§ TASK GOAL
Where in the data does the word "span" appear? Find those lines and copy them.

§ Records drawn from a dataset

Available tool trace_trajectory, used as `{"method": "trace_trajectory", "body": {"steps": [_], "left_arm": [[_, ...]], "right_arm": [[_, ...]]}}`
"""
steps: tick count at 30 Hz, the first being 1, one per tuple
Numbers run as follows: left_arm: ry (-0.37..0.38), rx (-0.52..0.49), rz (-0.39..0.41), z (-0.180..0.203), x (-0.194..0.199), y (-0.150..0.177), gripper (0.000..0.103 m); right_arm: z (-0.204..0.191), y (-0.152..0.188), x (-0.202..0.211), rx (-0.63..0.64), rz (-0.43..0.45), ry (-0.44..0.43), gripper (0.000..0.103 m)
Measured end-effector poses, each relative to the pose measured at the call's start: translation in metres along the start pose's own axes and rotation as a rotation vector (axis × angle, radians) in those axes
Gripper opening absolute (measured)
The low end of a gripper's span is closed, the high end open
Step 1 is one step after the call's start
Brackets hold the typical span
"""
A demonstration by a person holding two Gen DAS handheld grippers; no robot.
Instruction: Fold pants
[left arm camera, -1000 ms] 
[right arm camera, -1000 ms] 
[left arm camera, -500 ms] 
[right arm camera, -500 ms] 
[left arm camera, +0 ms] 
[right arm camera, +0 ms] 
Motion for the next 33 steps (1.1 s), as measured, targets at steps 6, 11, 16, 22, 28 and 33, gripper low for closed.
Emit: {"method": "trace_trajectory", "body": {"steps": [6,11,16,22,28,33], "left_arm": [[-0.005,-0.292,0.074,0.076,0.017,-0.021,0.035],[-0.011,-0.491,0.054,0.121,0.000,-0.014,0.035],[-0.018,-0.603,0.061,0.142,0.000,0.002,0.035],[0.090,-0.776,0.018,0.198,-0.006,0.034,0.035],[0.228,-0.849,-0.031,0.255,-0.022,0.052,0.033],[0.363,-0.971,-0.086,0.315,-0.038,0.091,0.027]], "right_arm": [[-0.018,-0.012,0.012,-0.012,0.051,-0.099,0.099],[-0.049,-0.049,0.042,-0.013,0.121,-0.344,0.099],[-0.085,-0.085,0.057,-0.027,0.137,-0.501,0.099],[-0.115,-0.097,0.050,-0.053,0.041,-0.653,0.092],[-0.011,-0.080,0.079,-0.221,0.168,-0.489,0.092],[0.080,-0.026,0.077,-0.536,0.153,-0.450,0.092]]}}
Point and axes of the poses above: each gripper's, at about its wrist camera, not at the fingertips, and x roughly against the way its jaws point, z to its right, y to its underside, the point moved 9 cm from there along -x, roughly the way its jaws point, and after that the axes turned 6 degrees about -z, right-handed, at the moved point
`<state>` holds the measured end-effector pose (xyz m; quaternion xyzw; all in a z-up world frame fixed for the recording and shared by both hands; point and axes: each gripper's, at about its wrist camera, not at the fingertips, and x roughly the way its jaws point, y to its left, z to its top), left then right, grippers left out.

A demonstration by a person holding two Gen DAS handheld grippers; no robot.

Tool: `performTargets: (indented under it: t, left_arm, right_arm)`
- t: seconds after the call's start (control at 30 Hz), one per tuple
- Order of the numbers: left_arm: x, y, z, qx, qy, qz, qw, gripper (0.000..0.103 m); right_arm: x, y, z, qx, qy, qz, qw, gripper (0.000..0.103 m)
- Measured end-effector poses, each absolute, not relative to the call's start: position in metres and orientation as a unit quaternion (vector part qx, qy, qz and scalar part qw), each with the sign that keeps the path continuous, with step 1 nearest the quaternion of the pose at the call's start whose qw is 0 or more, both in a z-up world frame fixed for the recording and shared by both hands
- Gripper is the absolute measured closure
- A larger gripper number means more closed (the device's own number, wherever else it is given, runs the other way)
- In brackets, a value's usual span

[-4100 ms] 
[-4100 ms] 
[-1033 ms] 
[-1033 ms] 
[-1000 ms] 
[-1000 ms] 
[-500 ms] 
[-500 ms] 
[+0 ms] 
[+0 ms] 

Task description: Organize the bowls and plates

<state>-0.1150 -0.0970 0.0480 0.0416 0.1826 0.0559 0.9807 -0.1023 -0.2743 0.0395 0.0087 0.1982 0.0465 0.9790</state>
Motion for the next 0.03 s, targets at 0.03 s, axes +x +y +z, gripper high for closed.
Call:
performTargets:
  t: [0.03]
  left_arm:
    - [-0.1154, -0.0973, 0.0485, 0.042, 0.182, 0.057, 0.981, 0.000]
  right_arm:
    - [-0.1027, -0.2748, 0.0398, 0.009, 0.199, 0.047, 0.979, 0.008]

§ OUTPUT OF THE TASK
The low end of a gripper's span is closed, the high end open
Brackets hold the typical span
- In brackets, a value's usual span

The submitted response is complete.